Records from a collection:
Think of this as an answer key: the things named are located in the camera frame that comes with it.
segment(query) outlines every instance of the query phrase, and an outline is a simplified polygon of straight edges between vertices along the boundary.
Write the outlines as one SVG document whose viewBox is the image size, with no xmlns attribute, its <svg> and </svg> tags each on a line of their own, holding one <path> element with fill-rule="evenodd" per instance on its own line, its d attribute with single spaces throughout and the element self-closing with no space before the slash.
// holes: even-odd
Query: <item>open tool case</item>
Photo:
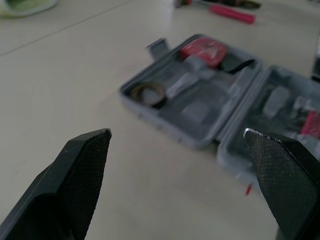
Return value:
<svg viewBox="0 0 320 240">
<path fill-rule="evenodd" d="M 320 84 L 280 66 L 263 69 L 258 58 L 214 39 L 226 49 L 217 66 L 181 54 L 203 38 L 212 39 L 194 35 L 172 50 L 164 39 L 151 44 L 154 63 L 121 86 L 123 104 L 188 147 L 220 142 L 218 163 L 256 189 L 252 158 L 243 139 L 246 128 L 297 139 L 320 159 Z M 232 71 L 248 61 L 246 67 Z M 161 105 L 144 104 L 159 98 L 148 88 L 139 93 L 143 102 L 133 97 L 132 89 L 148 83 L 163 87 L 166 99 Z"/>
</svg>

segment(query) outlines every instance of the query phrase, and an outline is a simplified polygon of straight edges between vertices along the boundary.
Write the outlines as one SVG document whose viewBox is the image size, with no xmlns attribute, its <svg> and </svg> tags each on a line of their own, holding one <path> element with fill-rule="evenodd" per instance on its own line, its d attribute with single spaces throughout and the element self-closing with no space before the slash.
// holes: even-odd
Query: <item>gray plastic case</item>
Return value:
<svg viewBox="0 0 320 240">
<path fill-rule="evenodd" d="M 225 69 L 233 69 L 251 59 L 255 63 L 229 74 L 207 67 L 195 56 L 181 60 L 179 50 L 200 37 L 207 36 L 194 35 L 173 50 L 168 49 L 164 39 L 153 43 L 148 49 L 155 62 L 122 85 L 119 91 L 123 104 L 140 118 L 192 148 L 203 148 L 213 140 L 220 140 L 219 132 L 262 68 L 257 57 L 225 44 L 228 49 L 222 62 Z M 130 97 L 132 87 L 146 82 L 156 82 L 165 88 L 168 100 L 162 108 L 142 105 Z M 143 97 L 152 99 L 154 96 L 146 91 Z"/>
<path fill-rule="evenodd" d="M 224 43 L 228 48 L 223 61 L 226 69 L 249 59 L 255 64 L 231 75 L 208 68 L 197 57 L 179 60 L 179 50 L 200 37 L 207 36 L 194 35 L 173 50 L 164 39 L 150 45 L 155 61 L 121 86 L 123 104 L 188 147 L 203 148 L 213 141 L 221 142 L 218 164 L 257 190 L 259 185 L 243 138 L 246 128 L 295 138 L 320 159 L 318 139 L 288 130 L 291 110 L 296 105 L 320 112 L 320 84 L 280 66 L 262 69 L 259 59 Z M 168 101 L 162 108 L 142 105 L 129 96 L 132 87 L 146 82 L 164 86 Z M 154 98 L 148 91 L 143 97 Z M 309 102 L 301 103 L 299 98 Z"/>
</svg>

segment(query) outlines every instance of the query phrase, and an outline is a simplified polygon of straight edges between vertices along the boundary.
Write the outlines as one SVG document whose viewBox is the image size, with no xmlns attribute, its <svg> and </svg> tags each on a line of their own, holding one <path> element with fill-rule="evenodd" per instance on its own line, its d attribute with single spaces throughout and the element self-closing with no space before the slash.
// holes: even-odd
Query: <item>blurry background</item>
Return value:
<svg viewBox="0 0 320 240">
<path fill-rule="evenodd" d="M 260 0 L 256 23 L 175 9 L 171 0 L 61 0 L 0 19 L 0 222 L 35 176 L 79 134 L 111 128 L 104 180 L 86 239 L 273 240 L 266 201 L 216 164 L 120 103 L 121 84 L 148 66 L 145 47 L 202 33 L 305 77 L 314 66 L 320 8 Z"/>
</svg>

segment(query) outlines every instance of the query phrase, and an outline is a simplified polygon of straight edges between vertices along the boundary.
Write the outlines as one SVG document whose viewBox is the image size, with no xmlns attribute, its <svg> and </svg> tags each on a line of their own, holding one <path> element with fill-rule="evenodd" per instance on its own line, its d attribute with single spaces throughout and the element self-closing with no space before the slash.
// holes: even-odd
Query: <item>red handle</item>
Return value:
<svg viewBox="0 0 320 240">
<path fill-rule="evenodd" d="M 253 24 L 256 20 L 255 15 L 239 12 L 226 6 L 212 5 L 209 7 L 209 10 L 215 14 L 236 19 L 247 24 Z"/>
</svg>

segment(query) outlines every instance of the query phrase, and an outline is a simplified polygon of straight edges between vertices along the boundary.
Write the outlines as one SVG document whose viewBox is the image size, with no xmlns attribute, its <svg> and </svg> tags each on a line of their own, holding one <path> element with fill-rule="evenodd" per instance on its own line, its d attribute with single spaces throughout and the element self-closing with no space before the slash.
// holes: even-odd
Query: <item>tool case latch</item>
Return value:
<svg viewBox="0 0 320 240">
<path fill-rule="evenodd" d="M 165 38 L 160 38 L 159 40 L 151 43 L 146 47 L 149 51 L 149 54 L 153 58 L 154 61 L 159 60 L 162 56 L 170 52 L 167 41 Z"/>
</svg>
--
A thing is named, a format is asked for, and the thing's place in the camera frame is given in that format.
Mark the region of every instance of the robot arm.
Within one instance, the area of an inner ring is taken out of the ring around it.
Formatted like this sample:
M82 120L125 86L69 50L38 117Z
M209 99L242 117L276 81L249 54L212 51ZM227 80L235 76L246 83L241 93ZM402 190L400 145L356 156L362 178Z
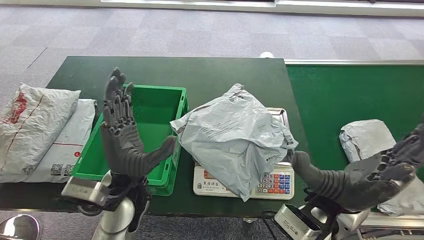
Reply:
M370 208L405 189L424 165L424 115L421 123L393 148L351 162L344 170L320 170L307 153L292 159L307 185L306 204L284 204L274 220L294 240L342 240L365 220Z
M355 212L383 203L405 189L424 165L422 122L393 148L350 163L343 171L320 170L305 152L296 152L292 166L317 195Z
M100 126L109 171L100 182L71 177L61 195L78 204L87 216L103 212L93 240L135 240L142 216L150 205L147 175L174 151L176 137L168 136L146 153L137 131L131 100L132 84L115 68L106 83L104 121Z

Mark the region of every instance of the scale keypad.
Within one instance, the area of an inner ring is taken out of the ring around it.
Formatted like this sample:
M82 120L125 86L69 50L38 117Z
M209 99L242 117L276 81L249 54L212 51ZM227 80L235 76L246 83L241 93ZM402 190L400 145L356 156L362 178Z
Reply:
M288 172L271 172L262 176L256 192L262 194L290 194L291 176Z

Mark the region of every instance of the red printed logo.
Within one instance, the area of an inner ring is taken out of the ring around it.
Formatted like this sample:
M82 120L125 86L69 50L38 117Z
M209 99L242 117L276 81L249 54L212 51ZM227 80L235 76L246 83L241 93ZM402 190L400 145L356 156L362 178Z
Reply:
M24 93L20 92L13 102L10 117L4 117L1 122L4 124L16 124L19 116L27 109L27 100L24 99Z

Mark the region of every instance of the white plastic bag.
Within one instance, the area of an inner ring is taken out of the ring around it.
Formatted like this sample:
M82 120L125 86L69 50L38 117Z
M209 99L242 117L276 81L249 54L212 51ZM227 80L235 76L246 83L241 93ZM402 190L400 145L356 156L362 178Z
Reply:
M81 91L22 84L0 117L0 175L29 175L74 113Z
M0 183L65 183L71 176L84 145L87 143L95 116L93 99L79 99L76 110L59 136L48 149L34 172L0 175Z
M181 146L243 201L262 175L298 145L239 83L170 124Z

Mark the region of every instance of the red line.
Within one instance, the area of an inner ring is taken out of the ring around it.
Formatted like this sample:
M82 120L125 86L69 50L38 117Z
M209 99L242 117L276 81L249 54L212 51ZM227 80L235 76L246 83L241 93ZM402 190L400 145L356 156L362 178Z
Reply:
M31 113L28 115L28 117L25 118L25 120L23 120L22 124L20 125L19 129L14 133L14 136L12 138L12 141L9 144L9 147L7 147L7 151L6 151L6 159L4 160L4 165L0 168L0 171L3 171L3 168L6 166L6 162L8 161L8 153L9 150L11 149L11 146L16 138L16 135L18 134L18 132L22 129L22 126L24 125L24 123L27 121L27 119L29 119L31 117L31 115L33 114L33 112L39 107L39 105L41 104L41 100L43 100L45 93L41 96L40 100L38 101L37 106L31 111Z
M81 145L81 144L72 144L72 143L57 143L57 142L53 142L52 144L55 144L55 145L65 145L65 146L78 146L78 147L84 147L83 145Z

§ **Problem description**
Above are records with pictures. Reproduce exactly only the lines from the line with "Think of this" through the line with "Query: <item>gray plastic case</item>", both ends included, and leave the pictures out.

§ **Answer area**
Think of this as an answer key: the things named are located in the camera frame that comes with it.
segment(query) outlines every instance of the query phrase, and an outline is a simplified polygon of straight edges between vertices along the boundary.
Write the outlines as one SVG document whose viewBox is the image size, with no xmlns attribute, its <svg> and </svg> tags each on a line of their own, holding one <path> element with fill-rule="evenodd" per instance on its own line, its d attribute with single spaces throughout and the element self-closing with no space before the slash.
// holes: even-odd
Query: <item>open tool case</item>
Photo:
Return value:
<svg viewBox="0 0 320 240">
<path fill-rule="evenodd" d="M 320 84 L 280 66 L 263 69 L 258 58 L 214 39 L 226 49 L 217 66 L 181 54 L 203 38 L 212 39 L 194 35 L 172 50 L 164 39 L 151 44 L 154 63 L 121 86 L 123 104 L 188 147 L 220 142 L 218 163 L 256 189 L 252 158 L 243 139 L 246 128 L 297 139 L 320 159 Z M 232 71 L 248 61 L 246 67 Z M 161 105 L 144 104 L 159 98 L 148 88 L 139 93 L 143 102 L 133 97 L 132 89 L 148 83 L 163 87 L 166 99 Z"/>
</svg>

segment(query) outlines every instance of the query phrase, and an outline is a simplified polygon of straight edges between vertices along the boundary.
Write the outlines as one SVG document whose viewBox is the image size, with no xmlns attribute, its <svg> and </svg> tags each on a line of their own, holding one <path> element with fill-rule="evenodd" per instance on its own line, its d attribute with single spaces throughout and the element self-closing with no space before the slash.
// holes: even-odd
Query: <item>gray plastic case</item>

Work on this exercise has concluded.